> _Exercise brief_:
When the string "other" appears in a line of the records, show the whole line.

---- Given information

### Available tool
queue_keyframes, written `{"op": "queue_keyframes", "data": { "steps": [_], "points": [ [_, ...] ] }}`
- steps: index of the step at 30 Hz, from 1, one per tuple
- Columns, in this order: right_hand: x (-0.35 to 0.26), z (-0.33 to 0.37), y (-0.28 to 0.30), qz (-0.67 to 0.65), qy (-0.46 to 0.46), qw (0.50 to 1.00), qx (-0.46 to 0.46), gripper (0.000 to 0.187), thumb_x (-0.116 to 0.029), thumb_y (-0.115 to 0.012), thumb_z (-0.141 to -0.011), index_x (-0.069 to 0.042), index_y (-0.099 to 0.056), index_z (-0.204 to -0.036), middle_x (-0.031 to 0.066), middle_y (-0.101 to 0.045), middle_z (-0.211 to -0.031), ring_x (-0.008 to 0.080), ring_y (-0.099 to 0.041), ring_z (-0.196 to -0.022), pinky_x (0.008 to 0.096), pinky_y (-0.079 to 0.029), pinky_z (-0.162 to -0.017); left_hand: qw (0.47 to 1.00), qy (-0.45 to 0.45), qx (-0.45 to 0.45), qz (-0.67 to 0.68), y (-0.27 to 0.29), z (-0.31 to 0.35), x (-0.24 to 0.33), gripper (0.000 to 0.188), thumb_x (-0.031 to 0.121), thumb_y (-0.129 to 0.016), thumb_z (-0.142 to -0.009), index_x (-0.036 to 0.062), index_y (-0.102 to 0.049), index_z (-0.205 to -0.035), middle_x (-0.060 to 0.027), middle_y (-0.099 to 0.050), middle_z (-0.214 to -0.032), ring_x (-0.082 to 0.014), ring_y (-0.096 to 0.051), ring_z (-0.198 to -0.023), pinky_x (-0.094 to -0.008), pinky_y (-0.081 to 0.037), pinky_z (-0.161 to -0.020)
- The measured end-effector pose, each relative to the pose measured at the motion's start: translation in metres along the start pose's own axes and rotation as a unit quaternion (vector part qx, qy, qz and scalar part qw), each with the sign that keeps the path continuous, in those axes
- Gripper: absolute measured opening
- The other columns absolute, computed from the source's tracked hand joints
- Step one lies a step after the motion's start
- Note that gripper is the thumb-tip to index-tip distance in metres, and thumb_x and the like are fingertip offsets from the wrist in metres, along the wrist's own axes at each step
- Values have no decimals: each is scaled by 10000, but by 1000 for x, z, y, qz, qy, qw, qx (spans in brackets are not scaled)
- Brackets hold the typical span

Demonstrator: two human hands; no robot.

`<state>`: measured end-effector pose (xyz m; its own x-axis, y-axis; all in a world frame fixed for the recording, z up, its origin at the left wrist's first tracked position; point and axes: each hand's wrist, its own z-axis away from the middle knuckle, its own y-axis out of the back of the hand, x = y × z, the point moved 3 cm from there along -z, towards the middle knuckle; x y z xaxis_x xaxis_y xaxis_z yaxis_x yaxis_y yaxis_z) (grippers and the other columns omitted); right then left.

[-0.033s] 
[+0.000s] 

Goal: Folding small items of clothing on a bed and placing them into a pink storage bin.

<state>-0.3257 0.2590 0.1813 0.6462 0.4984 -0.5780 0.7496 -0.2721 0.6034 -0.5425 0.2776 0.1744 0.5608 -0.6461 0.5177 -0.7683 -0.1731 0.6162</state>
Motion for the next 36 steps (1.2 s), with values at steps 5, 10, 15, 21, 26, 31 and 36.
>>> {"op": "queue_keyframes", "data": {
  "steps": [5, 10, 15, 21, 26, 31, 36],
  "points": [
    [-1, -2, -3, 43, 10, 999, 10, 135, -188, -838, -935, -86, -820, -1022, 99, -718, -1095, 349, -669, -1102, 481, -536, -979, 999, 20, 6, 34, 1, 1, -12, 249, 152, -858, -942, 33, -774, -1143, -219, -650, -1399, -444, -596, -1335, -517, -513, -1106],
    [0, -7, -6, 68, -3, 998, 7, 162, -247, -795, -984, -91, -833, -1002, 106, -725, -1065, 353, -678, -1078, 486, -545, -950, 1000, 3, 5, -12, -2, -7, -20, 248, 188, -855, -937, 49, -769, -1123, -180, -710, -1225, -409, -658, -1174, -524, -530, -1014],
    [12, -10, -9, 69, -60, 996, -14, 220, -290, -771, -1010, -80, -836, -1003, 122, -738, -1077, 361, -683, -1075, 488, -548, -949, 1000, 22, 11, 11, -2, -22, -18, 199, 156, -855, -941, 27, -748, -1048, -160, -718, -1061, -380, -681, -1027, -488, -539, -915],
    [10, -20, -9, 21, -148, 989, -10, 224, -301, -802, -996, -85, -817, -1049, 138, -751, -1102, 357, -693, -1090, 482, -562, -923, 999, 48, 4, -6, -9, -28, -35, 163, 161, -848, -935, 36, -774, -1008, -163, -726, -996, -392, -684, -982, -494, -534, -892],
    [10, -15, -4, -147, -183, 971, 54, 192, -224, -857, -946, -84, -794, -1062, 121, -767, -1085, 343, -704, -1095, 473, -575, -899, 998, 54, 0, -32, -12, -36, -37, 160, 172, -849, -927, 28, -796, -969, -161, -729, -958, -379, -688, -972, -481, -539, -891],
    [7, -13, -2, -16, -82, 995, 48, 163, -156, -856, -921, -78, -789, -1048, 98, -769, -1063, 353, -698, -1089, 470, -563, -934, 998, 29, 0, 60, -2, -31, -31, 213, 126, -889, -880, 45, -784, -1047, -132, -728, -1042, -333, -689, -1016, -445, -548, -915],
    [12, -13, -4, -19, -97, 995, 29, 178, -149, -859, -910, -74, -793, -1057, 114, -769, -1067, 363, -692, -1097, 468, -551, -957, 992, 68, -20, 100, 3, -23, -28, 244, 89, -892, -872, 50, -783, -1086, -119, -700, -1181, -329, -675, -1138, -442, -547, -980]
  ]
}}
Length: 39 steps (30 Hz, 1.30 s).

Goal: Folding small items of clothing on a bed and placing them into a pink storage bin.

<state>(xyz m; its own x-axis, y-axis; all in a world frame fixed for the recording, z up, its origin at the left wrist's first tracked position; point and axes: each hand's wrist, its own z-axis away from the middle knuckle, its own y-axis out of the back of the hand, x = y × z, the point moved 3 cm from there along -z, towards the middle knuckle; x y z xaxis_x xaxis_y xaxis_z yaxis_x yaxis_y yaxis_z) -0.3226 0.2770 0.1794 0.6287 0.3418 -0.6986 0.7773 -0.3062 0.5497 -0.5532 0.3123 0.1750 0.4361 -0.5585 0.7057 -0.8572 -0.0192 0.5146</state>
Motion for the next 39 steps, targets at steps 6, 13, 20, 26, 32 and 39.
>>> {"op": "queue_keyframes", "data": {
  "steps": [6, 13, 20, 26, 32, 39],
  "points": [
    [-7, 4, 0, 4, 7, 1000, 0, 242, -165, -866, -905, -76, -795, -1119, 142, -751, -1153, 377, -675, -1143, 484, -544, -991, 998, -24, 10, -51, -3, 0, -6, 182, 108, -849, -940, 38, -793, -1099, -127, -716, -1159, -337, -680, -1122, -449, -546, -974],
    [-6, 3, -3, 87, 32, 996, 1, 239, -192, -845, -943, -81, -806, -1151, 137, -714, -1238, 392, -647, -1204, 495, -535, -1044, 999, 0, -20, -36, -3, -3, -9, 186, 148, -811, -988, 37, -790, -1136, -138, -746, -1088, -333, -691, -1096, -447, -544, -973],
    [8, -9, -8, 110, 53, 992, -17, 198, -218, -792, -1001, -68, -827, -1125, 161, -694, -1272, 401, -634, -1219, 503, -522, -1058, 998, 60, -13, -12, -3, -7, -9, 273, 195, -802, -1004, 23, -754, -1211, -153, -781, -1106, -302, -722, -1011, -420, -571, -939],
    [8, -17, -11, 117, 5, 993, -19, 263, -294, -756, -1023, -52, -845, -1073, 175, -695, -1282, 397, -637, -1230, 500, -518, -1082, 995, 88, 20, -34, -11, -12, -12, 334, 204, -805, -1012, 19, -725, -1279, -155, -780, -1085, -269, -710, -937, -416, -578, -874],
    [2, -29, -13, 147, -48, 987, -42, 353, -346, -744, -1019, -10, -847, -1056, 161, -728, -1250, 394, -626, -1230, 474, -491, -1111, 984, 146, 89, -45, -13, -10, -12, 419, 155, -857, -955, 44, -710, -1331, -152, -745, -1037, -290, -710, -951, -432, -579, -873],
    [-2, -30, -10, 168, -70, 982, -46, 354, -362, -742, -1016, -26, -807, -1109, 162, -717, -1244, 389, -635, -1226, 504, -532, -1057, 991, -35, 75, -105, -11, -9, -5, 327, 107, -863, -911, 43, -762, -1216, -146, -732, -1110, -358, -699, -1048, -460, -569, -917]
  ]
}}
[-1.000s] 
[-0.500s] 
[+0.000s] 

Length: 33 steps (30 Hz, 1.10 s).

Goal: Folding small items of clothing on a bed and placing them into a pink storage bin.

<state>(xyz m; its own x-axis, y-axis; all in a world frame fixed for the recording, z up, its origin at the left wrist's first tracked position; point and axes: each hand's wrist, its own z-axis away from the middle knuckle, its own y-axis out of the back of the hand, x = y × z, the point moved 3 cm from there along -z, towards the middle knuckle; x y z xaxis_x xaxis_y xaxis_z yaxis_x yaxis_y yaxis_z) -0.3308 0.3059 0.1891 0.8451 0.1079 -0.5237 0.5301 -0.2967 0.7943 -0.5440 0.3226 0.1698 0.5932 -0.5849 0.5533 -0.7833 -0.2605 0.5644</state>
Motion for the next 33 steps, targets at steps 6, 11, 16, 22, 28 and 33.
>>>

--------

> _Response to this exercise_:
- The other columns absolute, computed from the source's tracked hand joints
`<state>`: measured end-effector pose (xyz m; its own x-axis, y-axis; all in a world frame fixed for the recording, z up, its origin at the left wrist's first tracked position; point and axes: each hand's wrist, its own z-axis away from the middle knuckle, its own y-axis out of the back of the hand, x = y × z, the point moved 3 cm from there along -z, towards the middle knuckle; x y z xaxis_x xaxis_y xaxis_z yaxis_x yaxis_y yaxis_z) (grippers and the other columns omitted); right then left.

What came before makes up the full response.